#### Aim of the exercise
Two lines in the data below mark the range: the one with "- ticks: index" and the one with "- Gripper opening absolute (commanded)". Return both, along with every line between them, exactly.

BEGIN Data to process

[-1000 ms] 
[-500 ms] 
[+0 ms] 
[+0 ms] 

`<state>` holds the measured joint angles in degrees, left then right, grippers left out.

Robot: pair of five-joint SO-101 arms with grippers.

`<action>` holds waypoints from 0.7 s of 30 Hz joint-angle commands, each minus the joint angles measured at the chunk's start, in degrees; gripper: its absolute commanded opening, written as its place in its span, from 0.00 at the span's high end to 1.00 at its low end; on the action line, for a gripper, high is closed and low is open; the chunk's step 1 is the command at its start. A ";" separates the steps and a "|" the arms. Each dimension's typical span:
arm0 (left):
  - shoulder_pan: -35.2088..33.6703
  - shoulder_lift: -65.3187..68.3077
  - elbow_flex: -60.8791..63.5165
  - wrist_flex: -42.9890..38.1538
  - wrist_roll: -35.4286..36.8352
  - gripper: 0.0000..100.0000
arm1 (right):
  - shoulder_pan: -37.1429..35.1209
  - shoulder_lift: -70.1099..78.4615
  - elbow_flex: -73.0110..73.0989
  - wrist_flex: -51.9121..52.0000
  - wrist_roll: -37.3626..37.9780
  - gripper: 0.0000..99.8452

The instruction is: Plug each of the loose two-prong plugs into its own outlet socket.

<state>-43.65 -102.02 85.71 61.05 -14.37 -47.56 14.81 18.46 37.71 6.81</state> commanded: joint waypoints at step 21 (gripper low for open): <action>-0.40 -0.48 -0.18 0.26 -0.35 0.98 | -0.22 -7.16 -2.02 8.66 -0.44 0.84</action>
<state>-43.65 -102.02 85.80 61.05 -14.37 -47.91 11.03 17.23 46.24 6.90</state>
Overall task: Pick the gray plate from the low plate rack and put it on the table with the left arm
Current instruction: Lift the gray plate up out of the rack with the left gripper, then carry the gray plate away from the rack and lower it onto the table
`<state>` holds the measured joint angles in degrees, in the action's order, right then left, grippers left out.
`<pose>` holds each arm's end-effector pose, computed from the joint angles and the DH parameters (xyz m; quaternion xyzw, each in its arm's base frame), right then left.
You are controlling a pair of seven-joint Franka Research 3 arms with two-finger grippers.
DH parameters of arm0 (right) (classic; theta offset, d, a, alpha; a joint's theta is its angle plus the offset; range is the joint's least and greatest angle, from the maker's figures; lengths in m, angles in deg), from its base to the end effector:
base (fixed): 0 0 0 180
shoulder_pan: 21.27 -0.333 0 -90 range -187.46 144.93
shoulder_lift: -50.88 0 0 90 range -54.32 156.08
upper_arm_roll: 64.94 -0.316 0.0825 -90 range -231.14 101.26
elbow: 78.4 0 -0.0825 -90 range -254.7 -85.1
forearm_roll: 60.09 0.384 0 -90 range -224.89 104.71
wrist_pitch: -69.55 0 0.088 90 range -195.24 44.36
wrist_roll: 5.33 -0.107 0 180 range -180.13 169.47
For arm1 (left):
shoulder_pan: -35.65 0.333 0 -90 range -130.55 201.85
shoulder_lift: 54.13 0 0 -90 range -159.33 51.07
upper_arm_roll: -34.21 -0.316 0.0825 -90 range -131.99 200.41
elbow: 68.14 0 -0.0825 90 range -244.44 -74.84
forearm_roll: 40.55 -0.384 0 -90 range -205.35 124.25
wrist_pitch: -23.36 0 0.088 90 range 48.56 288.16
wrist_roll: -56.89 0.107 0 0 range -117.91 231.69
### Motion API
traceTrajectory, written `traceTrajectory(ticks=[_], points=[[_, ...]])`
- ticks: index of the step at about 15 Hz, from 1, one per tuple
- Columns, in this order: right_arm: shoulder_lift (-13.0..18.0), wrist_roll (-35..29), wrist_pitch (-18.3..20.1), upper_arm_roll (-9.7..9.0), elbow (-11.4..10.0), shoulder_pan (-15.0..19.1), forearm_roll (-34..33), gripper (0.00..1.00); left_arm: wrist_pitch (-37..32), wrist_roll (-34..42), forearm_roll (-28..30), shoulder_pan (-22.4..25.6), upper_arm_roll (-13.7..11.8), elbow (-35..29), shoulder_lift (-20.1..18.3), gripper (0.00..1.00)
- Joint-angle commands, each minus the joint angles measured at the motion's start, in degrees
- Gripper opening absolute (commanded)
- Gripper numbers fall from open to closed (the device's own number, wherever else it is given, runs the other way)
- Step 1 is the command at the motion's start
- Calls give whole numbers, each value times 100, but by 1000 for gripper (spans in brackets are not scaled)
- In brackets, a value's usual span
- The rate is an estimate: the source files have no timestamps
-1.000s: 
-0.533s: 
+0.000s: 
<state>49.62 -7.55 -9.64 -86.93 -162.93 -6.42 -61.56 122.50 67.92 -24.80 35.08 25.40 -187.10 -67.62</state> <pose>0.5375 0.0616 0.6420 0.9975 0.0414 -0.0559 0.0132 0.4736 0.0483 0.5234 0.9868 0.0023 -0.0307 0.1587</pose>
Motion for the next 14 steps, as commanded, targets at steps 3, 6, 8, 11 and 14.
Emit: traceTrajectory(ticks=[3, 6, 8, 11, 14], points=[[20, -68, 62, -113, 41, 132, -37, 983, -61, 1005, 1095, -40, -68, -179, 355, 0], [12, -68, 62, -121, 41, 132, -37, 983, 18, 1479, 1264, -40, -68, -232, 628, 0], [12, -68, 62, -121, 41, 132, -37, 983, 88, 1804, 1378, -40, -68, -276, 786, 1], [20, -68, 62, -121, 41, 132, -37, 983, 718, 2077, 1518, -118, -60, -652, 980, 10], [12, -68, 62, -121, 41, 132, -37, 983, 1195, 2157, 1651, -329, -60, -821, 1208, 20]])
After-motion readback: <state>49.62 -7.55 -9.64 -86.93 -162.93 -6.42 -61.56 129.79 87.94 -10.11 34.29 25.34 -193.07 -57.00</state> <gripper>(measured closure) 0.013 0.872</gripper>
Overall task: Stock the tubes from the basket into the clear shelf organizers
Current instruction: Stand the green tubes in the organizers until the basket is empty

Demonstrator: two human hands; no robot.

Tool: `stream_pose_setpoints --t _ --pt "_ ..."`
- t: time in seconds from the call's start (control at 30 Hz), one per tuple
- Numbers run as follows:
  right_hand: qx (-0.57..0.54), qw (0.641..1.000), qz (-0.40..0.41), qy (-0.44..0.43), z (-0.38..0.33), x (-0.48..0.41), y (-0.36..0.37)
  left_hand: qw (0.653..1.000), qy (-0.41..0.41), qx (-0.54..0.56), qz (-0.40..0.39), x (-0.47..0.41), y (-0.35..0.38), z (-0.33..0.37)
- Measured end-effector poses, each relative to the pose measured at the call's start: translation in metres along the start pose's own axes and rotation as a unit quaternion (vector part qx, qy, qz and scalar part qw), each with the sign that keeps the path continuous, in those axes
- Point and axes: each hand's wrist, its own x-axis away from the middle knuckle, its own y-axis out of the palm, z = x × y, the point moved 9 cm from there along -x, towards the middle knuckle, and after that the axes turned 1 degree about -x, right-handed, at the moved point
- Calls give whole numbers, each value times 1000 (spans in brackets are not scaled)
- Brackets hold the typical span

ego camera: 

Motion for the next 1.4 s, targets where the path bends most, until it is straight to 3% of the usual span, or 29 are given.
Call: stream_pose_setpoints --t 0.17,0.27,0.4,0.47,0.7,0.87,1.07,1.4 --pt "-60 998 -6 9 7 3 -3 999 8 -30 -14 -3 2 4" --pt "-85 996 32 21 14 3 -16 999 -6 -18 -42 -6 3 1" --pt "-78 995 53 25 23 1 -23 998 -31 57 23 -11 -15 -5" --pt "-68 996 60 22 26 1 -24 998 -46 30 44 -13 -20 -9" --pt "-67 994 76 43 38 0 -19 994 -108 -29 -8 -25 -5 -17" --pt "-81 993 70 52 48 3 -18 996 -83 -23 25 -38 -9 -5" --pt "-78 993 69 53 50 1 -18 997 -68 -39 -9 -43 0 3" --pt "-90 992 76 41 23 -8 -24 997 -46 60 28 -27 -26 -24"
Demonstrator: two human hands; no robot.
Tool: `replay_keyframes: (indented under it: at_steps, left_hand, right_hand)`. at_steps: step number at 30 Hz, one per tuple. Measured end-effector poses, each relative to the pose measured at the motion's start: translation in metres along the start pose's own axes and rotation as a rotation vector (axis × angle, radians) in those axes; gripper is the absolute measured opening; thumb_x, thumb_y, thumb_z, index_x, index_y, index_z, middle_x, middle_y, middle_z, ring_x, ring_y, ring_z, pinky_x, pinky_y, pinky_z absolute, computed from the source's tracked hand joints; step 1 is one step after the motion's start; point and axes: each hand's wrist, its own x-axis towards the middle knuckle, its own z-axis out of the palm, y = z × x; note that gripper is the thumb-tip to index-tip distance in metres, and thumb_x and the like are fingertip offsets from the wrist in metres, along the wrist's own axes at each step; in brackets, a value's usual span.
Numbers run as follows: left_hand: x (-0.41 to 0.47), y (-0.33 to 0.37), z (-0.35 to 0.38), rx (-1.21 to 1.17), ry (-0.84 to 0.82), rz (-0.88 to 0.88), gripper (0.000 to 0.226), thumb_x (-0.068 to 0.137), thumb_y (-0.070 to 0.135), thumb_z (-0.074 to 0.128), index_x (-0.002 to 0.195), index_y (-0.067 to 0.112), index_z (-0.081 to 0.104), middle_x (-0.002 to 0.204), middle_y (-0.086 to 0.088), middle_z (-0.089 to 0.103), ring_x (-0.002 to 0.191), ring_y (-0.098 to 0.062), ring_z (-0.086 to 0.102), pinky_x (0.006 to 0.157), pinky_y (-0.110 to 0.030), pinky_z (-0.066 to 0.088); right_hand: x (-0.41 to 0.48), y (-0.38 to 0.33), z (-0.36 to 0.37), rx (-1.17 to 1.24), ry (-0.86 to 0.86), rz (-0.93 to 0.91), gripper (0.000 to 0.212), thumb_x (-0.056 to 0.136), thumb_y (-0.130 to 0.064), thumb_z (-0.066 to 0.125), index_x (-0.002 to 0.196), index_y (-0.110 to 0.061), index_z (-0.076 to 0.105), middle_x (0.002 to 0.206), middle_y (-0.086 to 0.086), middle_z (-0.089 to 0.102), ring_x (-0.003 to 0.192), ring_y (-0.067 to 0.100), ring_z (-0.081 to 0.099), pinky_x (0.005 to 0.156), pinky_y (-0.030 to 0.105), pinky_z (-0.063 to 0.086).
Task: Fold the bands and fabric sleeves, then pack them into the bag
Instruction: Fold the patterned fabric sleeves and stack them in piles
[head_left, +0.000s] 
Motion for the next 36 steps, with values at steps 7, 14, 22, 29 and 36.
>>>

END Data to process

#### Task answer
- ticks: index of the step at about 15 Hz, from 1, one per tuple
- Columns, in this order: right_arm: shoulder_lift (-13.0..18.0), wrist_roll (-35..29), wrist_pitch (-18.3..20.1), upper_arm_roll (-9.7..9.0), elbow (-11.4..10.0), shoulder_pan (-15.0..19.1), forearm_roll (-34..33), gripper (0.00..1.00); left_arm: wrist_pitch (-37..32), wrist_roll (-34..42), forearm_roll (-28..30), shoulder_pan (-22.4..25.6), upper_arm_roll (-13.7..11.8), elbow (-35..29), shoulder_lift (-20.1..18.3), gripper (0.00..1.00)
- Joint-angle commands, each minus the joint angles measured at the motion's start, in degrees
- Gripper opening absolute (commanded)

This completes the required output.